Samsung Electronics’ first-quarter profits in all probability fell almost 60 percent from a year ago due to weakness in its display and memory business.
Still, Samsung’s earnings are set to get further hits in the coming months, Sanjeev Rana, senior analyst at brokerage firm CLSA, told CNBC’s “Kick Box” on Friday.
“I think this earnings decline will continue for the time being, especially on the memory side,” he said, summing that the average selling price for some memory chips could fall as much as 20 percent in the next district and continue further declines. “We expect 2Q (second quarter) to be the profit trough for memory earnings for companies like Samsung and (SK) Hynix.”
For its stretch business, Samsung previously said that LCD panel prices fell more than expected due to an expansion in gift from Chinese competitors while demand from large-scale buyers of its flexible OLED display screens, which are typically in use accustomed to in high-end smartphones like Apple’s iPhone, also declined.

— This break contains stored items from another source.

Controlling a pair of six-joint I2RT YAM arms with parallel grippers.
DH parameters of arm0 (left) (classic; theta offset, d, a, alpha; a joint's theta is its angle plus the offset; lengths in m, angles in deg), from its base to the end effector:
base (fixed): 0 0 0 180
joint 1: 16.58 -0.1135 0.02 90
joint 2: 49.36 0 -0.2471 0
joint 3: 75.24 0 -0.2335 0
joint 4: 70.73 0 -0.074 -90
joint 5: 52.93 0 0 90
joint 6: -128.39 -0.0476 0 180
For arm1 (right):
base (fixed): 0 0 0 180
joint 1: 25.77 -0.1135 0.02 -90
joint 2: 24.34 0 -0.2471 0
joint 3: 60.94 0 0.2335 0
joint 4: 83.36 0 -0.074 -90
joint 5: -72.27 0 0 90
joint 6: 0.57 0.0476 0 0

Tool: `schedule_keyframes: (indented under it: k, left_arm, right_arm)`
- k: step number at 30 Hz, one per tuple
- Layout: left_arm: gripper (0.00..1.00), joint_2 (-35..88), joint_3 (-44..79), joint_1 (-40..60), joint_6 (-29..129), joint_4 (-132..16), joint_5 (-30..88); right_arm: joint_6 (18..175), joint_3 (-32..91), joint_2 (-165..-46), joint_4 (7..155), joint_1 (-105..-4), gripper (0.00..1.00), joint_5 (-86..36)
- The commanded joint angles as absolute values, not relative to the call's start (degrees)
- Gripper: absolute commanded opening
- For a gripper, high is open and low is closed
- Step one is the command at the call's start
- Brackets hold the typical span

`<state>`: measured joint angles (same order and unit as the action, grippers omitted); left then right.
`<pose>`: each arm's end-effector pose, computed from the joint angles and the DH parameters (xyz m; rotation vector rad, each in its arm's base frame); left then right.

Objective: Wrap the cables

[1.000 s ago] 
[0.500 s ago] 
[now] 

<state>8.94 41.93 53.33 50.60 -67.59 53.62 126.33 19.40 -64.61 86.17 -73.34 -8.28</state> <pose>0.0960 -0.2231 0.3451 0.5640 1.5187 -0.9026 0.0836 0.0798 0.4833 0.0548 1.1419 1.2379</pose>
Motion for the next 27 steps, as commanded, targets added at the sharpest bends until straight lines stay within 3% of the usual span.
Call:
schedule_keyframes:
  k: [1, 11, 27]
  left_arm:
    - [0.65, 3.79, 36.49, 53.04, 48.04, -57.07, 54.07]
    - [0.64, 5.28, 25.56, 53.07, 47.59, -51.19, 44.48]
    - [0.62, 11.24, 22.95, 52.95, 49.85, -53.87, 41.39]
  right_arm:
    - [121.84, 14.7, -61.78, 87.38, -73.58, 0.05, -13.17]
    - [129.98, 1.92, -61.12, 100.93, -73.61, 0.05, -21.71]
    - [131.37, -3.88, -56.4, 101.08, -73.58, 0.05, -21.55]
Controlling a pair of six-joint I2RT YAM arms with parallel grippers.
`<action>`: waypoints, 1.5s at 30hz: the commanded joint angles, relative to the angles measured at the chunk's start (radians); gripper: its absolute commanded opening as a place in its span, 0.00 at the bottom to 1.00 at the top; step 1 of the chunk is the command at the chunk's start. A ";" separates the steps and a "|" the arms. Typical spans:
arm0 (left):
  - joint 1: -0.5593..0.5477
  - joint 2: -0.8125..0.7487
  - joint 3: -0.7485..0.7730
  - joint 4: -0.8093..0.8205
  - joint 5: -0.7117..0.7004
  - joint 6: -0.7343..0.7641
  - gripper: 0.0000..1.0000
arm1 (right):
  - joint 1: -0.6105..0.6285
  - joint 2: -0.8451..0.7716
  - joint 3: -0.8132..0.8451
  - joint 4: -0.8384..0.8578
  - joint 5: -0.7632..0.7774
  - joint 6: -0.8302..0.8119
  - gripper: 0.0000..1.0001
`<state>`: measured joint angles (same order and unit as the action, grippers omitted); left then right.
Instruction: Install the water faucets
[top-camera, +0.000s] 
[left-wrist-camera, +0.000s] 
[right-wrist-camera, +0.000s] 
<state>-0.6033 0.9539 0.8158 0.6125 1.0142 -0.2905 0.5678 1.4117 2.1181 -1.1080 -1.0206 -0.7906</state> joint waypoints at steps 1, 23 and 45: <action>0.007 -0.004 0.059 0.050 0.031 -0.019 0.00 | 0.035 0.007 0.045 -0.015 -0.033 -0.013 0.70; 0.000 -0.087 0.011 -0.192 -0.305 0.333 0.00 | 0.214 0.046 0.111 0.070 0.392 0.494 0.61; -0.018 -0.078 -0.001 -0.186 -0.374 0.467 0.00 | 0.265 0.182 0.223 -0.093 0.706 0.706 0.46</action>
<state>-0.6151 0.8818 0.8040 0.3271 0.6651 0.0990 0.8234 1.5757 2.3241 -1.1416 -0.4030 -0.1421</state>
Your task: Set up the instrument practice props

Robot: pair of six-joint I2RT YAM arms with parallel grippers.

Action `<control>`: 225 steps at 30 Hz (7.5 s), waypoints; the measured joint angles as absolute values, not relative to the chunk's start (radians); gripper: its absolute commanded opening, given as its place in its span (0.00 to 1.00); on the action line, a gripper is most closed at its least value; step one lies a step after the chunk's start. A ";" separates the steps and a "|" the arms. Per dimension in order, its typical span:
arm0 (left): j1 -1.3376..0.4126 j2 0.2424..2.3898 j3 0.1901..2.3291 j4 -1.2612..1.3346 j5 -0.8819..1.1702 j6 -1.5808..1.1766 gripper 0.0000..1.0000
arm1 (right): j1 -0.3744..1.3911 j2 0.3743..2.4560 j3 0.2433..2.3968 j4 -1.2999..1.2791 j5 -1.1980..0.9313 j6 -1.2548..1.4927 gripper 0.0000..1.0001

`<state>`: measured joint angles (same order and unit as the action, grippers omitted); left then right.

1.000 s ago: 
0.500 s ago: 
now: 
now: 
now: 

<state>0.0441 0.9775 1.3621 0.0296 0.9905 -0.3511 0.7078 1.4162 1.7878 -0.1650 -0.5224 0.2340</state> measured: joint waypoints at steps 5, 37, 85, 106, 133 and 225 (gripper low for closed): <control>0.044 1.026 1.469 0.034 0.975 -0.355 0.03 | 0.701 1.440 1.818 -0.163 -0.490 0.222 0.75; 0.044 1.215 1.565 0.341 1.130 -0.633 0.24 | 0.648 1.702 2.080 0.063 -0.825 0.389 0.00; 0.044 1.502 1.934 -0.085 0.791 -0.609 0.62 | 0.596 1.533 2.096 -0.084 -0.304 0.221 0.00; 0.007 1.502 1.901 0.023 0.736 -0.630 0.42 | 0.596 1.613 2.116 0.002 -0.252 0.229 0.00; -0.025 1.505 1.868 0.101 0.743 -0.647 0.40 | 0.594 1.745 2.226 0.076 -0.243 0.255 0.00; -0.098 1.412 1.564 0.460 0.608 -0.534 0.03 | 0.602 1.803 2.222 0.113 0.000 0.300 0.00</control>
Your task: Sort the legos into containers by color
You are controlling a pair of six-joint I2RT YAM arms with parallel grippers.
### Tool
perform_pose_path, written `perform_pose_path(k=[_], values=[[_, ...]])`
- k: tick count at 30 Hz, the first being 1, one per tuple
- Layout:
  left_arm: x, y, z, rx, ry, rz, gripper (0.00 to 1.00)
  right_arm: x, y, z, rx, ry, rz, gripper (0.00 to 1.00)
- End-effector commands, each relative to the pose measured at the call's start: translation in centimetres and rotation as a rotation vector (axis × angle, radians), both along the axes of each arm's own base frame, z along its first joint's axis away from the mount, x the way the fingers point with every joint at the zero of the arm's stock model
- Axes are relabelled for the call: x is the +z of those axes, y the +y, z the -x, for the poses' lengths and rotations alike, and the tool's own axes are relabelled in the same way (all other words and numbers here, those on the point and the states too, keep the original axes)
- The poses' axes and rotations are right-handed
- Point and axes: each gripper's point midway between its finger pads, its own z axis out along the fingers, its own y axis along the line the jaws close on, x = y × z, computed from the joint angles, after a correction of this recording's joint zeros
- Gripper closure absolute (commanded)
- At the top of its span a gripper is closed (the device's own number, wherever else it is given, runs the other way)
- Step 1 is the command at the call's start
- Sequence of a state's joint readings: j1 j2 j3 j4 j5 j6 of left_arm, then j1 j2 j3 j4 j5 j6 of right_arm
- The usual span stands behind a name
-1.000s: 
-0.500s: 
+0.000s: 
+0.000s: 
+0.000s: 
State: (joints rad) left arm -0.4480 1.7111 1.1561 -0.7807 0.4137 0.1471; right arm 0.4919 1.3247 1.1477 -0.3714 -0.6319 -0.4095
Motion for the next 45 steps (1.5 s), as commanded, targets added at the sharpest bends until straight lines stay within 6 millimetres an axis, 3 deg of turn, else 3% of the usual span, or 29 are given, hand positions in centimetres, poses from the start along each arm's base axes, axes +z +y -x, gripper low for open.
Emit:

Consolidated sales for the first quarter was expected to be throughout 52 trillion won, down 14 percent from a year earlier, Samsung said Friday. It also slipped market expectations.
In January, the world’s largest smartphone maker had issued a similar warning for the previous quarter’s earnings — run profit for the three months ended December fell more than 28 percent annually and missed analysts’ prophecies by 18 percent.